[Input data]

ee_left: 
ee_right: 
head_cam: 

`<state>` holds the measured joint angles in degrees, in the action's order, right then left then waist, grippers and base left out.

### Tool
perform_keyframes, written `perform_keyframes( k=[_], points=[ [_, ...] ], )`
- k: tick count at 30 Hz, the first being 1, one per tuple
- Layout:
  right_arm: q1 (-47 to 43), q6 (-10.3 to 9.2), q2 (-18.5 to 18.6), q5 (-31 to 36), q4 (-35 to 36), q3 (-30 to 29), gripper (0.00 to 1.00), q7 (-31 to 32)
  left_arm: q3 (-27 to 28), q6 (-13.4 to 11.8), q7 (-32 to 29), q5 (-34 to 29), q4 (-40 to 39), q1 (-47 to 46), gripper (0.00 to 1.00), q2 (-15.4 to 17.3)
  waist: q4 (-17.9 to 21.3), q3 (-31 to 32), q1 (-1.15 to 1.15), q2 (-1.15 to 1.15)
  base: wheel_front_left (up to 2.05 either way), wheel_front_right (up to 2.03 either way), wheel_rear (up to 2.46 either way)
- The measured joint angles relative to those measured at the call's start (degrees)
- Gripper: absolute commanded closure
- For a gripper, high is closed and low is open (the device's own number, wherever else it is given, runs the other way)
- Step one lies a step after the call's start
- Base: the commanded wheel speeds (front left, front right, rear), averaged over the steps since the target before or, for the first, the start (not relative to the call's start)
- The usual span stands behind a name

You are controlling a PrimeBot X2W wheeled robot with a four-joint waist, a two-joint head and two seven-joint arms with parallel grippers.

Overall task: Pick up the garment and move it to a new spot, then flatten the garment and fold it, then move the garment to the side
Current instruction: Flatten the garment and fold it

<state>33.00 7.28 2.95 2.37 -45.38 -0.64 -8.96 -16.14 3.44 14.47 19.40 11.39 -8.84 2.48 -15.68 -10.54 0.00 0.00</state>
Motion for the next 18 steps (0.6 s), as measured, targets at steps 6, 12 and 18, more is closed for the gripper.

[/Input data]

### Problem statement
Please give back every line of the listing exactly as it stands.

### Problem solution
ee_left: 
ee_right: 
head_cam: 

`<state>` holds the measured joint angles in degrees, in the action's order, right then left then waist, grippers and base left out.

### Tool
perform_keyframes, written `perform_keyframes( k=[_], points=[ [_, ...] ], )`
- k: tick count at 30 Hz, the first being 1, one per tuple
- Layout:
  right_arm: q1 (-47 to 43), q6 (-10.3 to 9.2), q2 (-18.5 to 18.6), q5 (-31 to 36), q4 (-35 to 36), q3 (-30 to 29), gripper (0.00 to 1.00), q7 (-31 to 32)
  left_arm: q3 (-27 to 28), q6 (-13.4 to 11.8), q7 (-32 to 29), q5 (-34 to 29), q4 (-40 to 39), q1 (-47 to 46), gripper (0.00 to 1.00), q2 (-15.4 to 17.3)
  waist: q4 (-17.9 to 21.3), q3 (-31 to 32), q1 (-1.15 to 1.15), q2 (-1.15 to 1.15)
  base: wheel_front_left (up to 2.05 either way), wheel_front_right (up to 2.03 either way), wheel_rear (up to 2.46 either way)
- The measured joint angles relative to those measured at the call's start (degrees)
- Gripper: absolute commanded closure
- For a gripper, high is closed and low is open (the device's own number, wherever else it is given, runs the other way)
- Step one lies a step after the call's start
- Base: the commanded wheel speeds (front left, front right, rear), averaged over the steps since the target before or, for the first, the start (not relative to the call's start)
- The usual span stands behind a name

You are controlling a PrimeBot X2W wheeled robot with a four-joint waist, a two-joint head and two seven-joint arms with parallel grippers.

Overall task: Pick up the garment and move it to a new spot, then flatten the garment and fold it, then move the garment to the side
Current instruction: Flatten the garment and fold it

<state>33.00 7.28 2.95 2.37 -45.38 -0.64 -8.96 -16.14 3.44 14.47 19.40 11.39 -8.84 2.48 -15.68 -10.54 0.00 0.00</state>
Motion for the next 18 steps (0.6 s), as measured, targets at steps 6, 12 and 18, more is closed for the gripper.

There is nothing more to this exercise.